Next week is the 70th anniversary of the Borneo campaign in which hundreds of diggers died but some historians say was unnecessary.
Some of the last veterans of this largely forgotten World War II campaign gathered in Brisbane for a commemoration before travelling to Borneo.
Serving as a telegraphiston on the landing ship HMAS “Westralia,” Patrick Curtis was one of more than 70,000 Australians involved in Operation Oboe in June 1945.
About 600 died as part of the largest ever seaborne landing by Australian forces.
“Yes, it’s going to be upsetting, [it] even upsets me now thinking about it,” said 90-year-old Patrick Curtis, wiping away tears.
“They were prepared to lay their lives down for their country.”
His wife of almost 50 years, Jan, said he rarely talked about the war. Patrick helped soldiers board landing craft and then watched on from the deck.
“As they went along the beach, we could see them, and then they were strafed, a few times,” he said.
“You could see the soldiers being killed, with the Japanese planes coming in and strafing them, and knocking them over. That was a sad point.”
The landings at Tarakan, Labaun and Balikpapan are considered near textbook military operations but are eclipsed in history by the Kokoda campaign in Papua New Guinea.
“This was not an operation that was at the tip of the spear in terms of defeating Japan, this was an operation that was very controversial even at the time,” said historian Dr Peter Dean, from Australian National University. Dr Dean is the author of “1944 – 45: Victory in the Pacific,” due for release later this year.
“Tactically, while an outstanding operation, they were operationally really not that important and strategically quite questionable as well,” he said.
In June 1945, the Japanese Imperial forces were on the retreat. The Allies fought them back through Solomon Islands, Papua New Guinea and the Philippines, leaving Borneo sidelined.
“Yes, it’s going to be upsetting, [it] even upsets me now thinking about it.”
“The main reason for them going ahead was our alliance, our coalition and ensuring Australia’s place at the peace table, when those peace negotiations came up with Japan,” Dr Dean said.
It was less than two months before the United States dropped the atomic bombs on Nagasaki and Hiroshima that ended the war in the Pacific.
“By this stage of the war the fighting is fairly gritty business,” said Dr Karl James, senior historian at the Australian War Memorial.
“A lot of it is being conducted at close quarters. Yes, you have naval gun support, air strikes, flamethrowers but a lot of work is done with bayonets. It’s a very gritty business.”
The Australian 7th and 9th Division, some veterans of fighting the Germans and Italians in North African, were the main force.
Among the casualties, war hero and Victoria Cross recipient lieutenant Tom “Diver” Derrick.
“The death of Derrick was a huge blow to the Australians fighting on Tarakan,” Dr James said.

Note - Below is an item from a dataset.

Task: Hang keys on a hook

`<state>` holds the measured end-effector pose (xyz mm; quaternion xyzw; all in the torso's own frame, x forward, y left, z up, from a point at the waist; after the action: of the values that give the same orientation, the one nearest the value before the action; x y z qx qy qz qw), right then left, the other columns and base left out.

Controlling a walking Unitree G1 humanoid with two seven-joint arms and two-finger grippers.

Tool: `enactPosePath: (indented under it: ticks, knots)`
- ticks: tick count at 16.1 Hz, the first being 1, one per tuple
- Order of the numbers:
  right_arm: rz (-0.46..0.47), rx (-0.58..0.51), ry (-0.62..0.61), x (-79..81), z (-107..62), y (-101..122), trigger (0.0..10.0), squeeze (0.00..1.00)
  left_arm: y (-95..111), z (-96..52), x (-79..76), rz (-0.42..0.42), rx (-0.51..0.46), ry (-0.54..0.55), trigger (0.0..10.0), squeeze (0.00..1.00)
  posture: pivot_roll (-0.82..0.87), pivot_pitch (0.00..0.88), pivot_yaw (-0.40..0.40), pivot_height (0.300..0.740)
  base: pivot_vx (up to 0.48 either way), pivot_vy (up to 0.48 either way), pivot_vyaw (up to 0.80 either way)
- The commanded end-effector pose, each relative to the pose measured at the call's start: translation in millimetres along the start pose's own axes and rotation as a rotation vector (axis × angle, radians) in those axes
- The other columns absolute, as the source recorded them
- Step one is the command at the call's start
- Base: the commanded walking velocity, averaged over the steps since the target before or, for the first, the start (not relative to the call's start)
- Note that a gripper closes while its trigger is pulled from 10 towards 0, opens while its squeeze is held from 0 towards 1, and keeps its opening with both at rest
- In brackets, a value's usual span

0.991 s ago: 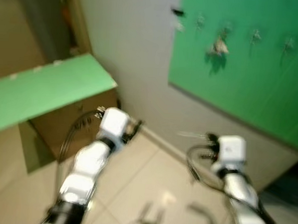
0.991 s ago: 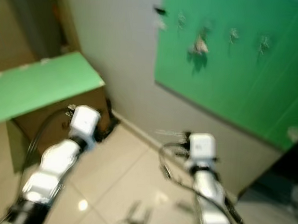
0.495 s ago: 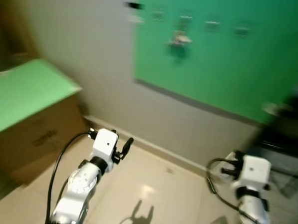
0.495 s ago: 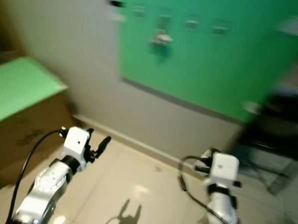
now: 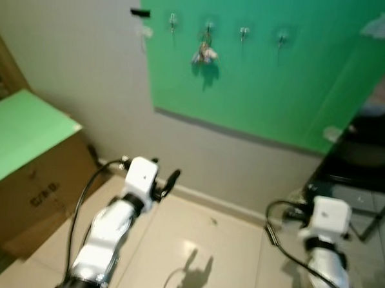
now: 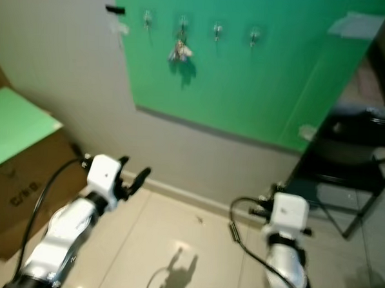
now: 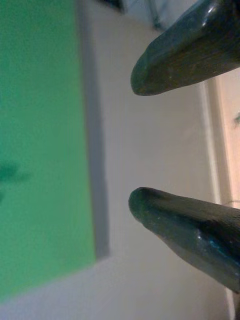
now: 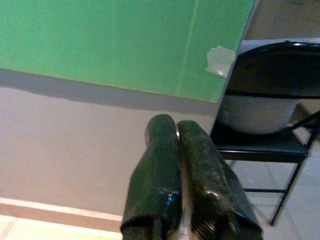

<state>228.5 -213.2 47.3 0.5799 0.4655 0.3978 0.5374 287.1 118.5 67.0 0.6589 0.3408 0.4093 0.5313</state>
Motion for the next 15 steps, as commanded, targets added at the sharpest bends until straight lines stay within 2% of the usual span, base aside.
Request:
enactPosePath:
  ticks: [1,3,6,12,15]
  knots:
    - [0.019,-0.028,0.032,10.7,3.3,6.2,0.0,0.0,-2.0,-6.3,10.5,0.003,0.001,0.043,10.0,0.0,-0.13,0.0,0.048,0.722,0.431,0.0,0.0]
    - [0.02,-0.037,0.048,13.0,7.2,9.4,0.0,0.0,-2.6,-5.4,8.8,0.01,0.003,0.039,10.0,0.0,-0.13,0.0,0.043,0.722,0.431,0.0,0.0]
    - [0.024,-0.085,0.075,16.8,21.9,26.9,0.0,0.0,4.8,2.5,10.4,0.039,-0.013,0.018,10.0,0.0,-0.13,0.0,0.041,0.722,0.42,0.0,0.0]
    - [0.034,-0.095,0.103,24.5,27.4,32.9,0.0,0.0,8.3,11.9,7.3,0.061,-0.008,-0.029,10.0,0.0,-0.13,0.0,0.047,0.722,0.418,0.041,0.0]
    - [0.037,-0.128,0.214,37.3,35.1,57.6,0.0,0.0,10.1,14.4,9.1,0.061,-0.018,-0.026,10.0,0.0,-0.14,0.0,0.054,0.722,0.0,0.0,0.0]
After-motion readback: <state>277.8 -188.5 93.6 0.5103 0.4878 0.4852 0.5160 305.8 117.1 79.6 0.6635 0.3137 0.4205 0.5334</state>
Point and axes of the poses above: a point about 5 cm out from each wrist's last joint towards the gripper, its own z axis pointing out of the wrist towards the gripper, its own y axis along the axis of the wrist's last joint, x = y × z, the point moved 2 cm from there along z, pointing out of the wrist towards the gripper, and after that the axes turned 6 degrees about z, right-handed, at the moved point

“This is a decorated soldier, he served at Tobruk and El Alamein, was awarded the Victoria Cross in New Guinea and, for many, his death highlighted the futility of the campaign.
“In the early 1940s he was possible Australia’s best known soldier in the war.”

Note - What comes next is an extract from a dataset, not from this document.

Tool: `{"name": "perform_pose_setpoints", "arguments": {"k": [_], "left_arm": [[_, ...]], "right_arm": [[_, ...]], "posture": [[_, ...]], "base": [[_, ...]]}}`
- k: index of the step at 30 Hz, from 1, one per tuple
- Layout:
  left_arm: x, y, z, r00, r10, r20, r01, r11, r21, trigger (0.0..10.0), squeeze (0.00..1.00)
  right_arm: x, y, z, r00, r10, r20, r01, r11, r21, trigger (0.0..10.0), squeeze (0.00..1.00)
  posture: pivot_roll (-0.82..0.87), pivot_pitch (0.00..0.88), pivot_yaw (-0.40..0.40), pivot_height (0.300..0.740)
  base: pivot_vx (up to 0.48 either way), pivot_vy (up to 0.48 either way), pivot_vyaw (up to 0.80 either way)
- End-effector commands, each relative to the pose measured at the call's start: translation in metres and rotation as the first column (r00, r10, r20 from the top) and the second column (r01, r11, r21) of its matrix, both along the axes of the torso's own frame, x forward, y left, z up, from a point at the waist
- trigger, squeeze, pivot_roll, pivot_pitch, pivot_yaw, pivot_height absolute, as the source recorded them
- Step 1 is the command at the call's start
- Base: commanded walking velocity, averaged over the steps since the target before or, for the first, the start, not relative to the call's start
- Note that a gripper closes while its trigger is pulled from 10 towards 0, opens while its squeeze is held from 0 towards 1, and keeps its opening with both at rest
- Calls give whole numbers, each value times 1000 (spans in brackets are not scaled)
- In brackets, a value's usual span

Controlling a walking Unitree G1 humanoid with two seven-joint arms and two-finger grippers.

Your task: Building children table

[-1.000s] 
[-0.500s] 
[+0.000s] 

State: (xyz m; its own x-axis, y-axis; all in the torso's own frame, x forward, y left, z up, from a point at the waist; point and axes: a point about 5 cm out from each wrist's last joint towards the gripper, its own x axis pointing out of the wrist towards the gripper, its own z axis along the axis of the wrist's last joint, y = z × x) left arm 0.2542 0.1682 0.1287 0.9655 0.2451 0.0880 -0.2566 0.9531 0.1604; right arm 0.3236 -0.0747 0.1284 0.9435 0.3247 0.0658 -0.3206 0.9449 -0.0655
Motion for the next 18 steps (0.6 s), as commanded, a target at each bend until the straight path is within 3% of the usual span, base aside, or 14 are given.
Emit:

The Australian forces were serving under the Supreme Commander of Allied forces in the South West Pacific, US General Douglas MacArthur.
“He played a very duplicitous hand. He told the Australian government [Operation Oboe] was being demand by the US Joint Chiefs of Staff and US High Command, and he was also telling US High Command the Australian government wanted this to go ahead,” Dr Dean said.
“So while there were concerns by both the US and Australian governments, it was really MacArthur who drove this ahead.”
General MacArthur’s interest in Borneo was likened to a vanity project.
“It’s a little bit of a sideshow, the operations in Borneo, and they really only came about because of MacArthur’s personal desire to liberate parts of Netherlands East Indies,” Dr James said.
For battle-scarred veterans like Patrick Curtis, those debates were no longer a concern.
By returning to Borneo for the anniversary, he just wanted to remember those lost 70 years ago on a faraway shore.
“About Borneo, I don’t think there’s anything outstanding to remember it by,” he said.